» **Exercise requirements**
Find every line below where the word "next" occurs. Then say how many there are, giving only the number.

» **Exercise material**
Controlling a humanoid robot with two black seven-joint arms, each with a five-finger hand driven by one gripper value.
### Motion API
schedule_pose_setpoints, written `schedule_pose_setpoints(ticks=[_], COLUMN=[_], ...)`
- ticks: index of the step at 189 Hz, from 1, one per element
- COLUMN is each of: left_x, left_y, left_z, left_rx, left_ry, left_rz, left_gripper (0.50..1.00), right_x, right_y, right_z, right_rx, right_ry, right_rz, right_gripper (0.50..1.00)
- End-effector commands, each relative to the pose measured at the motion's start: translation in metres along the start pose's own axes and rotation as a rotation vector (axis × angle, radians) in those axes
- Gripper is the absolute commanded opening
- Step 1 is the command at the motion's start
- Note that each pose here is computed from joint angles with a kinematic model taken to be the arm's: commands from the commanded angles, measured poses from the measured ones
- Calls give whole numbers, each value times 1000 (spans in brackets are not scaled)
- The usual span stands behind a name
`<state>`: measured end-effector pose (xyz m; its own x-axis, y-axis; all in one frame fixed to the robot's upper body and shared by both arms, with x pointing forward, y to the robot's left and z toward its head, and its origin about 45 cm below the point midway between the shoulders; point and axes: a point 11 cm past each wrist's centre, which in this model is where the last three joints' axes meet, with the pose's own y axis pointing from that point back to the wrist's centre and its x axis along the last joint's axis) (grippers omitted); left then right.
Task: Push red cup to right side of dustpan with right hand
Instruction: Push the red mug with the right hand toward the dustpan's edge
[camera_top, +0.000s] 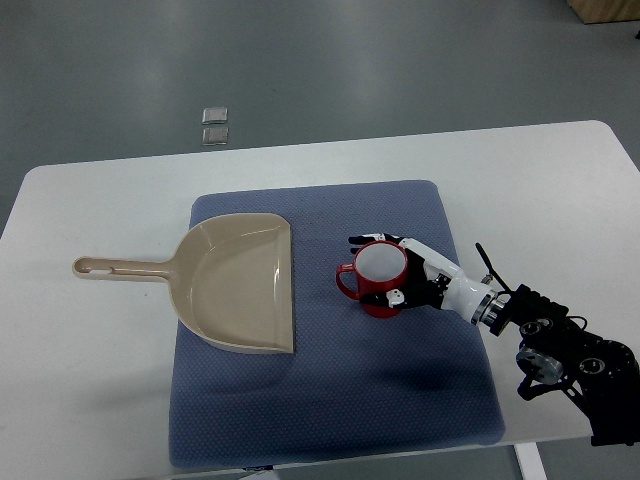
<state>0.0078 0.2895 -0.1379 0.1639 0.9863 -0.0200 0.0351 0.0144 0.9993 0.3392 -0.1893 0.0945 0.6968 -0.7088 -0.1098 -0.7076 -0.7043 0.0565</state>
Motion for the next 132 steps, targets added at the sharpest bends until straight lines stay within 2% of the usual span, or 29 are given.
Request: schedule_pose_setpoints(ticks=[1,132], left_x=[0,0], left_y=[0,0], left_z=[0,0], left_rx=[0,0], left_ry=[-1,-1], left_rz=[0,0], left_gripper=[1000,1000], right_x=[-8,-60], right_y=[-7,-43], right_z=[1,4], right_rx=[11,44], right_ry=[-10,-30], right_rz=[-7,-66], right_gripper=[926,924])
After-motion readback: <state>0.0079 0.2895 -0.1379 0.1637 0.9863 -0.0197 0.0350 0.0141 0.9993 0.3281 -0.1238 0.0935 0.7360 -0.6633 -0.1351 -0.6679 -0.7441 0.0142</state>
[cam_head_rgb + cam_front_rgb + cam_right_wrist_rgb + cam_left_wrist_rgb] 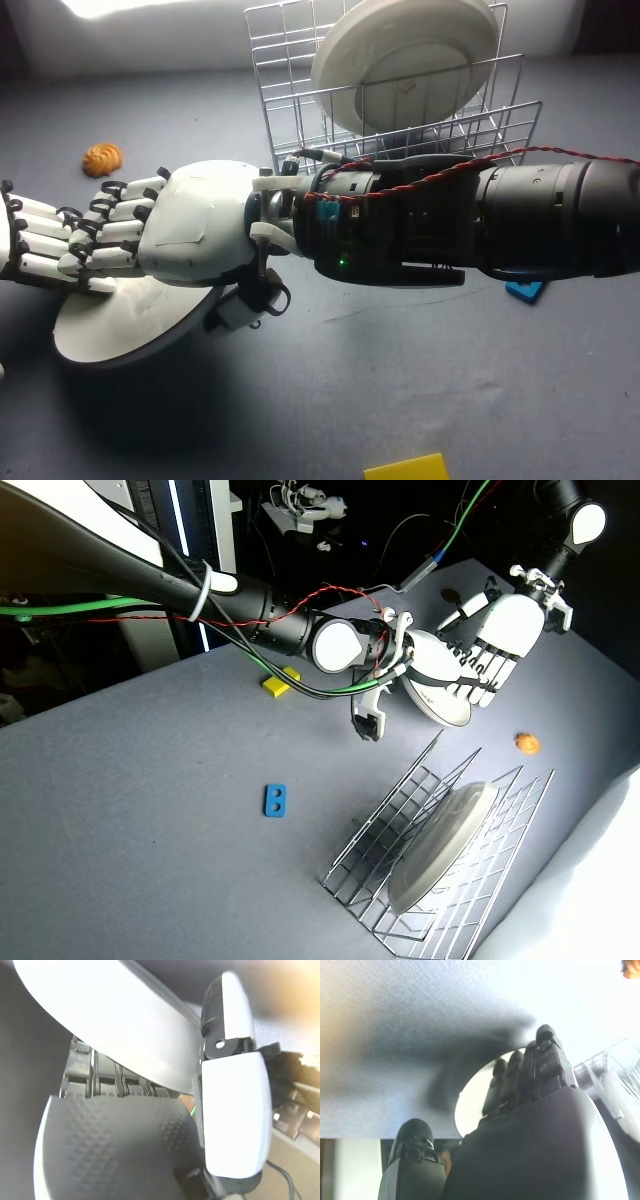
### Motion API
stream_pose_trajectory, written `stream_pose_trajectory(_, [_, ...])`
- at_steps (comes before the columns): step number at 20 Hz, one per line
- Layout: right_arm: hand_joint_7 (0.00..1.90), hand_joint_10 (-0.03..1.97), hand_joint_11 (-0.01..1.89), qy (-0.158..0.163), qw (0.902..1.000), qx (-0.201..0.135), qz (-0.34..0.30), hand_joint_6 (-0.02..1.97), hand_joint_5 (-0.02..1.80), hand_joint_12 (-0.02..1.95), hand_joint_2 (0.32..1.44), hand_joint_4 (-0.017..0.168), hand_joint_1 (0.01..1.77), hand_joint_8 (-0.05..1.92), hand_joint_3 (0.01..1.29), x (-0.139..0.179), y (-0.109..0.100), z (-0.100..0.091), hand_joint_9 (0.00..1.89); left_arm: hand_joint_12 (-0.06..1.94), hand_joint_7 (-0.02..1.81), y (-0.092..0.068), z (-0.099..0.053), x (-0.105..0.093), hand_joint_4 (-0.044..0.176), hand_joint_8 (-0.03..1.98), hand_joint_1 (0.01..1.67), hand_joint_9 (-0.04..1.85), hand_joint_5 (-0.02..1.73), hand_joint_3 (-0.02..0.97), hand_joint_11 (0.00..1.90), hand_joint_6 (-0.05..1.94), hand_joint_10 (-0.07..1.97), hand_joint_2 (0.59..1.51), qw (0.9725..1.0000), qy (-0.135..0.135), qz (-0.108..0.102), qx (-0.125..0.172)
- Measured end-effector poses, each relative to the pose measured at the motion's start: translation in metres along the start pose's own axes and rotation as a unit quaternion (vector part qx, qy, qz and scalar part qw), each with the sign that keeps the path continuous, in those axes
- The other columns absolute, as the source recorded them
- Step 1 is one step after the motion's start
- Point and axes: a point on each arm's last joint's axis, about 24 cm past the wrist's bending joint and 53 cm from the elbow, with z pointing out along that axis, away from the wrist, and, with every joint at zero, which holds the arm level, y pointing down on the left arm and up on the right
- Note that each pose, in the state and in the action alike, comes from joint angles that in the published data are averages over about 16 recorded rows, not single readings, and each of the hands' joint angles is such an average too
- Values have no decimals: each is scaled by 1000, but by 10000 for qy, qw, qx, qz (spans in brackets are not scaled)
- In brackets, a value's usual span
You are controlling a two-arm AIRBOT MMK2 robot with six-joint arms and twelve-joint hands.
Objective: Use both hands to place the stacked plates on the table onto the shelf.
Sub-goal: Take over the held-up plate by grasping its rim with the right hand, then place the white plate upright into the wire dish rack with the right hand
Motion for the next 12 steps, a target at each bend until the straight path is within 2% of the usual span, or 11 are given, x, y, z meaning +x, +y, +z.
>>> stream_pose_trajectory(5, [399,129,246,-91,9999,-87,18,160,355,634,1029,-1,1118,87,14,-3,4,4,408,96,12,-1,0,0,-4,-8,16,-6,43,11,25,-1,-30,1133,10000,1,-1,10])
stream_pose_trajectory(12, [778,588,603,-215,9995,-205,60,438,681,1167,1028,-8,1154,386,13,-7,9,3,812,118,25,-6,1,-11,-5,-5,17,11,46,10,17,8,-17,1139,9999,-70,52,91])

» **Solution**
2